The tropical flavors of this Yucatecan soda make perfect sense when you learn the story of Sidra Pino. According to the Museo del Objeto (Museum of the Object), it was invented by José María Pino Rusconni, a young captain.
Once, while at sea, he had the idea to create a new drink using fruits, bananas, and a touch of vanilla, which became a sensation among his sailing ship’s crew.
The creation was so good that he used to prepare it on voyages from the Canary Islands to the port on the Yucatán Peninsula, where he tied up his ships, the Museum adds.
But everything changed for José María Pino when he met a young woman in Ciudad del Carmen. He fell in love with her, left his life at sea, and dedicated himself to starting a family in Mexico.
How did Sidra Pino soda become so popular?
Despite the changes in his life, José Pino continued preparing the drink, now for his family at gatherings, where the banana and vanilla soda was also a big hit.
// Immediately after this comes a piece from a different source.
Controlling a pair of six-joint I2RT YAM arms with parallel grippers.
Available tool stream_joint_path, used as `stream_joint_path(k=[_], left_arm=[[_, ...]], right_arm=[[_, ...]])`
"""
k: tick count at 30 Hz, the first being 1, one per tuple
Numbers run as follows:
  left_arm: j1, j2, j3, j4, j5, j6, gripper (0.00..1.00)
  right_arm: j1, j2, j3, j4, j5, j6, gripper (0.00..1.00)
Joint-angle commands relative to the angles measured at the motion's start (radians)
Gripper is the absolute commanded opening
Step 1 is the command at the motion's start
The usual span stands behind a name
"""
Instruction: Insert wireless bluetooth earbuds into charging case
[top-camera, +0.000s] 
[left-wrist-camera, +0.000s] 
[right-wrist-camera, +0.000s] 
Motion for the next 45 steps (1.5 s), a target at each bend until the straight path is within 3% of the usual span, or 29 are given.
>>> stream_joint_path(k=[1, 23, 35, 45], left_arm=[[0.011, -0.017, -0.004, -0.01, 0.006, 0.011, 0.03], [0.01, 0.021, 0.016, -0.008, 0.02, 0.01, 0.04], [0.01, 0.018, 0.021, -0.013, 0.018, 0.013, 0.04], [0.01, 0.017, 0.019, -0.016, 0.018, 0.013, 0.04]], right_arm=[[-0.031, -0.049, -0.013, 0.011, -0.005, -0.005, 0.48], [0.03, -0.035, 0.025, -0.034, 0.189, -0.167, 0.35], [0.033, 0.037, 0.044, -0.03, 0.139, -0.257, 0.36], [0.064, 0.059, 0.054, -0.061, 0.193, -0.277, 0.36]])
José María, the former sailor’s son, realized the recipe could be a hit if marketed, so in 1885 he proposed to his father that they bottle the drink and sell it in stores in Campeche and Yucatán.
That’s how they began selling a new soda with an unparalleled flavor, since even at that time the recipe for Coca-Cola, a beverage invented by John Stith Pemberton in 1886, hadn’t yet been created.
The soda was usually sold in three different varieties: barley, mineral water, and black, made with the original recipe, according to the document “Sidra Pino: From Local Identity to Common Good in the Santiago Neighborhood.”
The text states that the latter was always the favorite and was even nicknamed “the champagne of Yucatán,” although they also created new flavors such as tangerine, orange, lemon, and strawberry.
The drinks were made using rustic methods, even employing pedal-powered machines to seal the glass bottles, says Luis Pino Cardeña, José María’s great-grandson, in an interview with the Museo del Objeto (Museum of the Object).
“I saw the old pedal-powered machines my grandfather used to seal the glass bottles, which had a marble to regulate the flow of the soda. They were 8-ounce bottles, ornate, since it wasn’t customary to put labels on them,” he explains.
Furthermore, the soda was distributed using mules, on which the merchandise was placed to take it to the most remote locations for sale.
They also founded the Pino Soda Bottling Company, through which they not only distributed their original drinks but, by 1935, were also selling Coca-Cola.
“Sidra Pino was very well positioned. In the 1930s, Coca-Cola was introduced, which wasn’t a popular soft drink in the region,” says Juan De Dios Rath in an interview with Merida de Zavala.
Luis Pino Cardeña agrees: “People didn’t like the new drink because, although it was also dark, it tasted very different from Sidra Pino.” In 1949, José María Pino died, leaving the company in the hands of his three sons.
And a year later, one of the soft drink company’s most acclaimed products arrived: El Soldado de Chocolate (The Chocolate Soldier), a drink made with powdered milk, cocoa, malt, sugar, and chocolate.
Is Sidra Pino still sold in Mexico?
In 1965, the Pino brothers sold the company to Halim Gáber, a businessman of Lebanese origin who owned it for many years, but problems began in the first decade of the 2000s.
With the influx of more and more sodas, by 2011 the bottling plant had gone bankrupt and was forced to close, despite years of strikes by workers who refused to leave.
It took 14 years for Sidra Pino to return to the market. In early 2025, Gabriel Pino announced that he had taken over his family’s business and that the acclaimed soft drink would once again be available.
“We started looking for a distributor three years ago. This is the return of an iconic soft drink for Yucatán; it’s part of our culture, of Yucatecan traditions,” Gabriel commented in an interview with Tele Yucatán.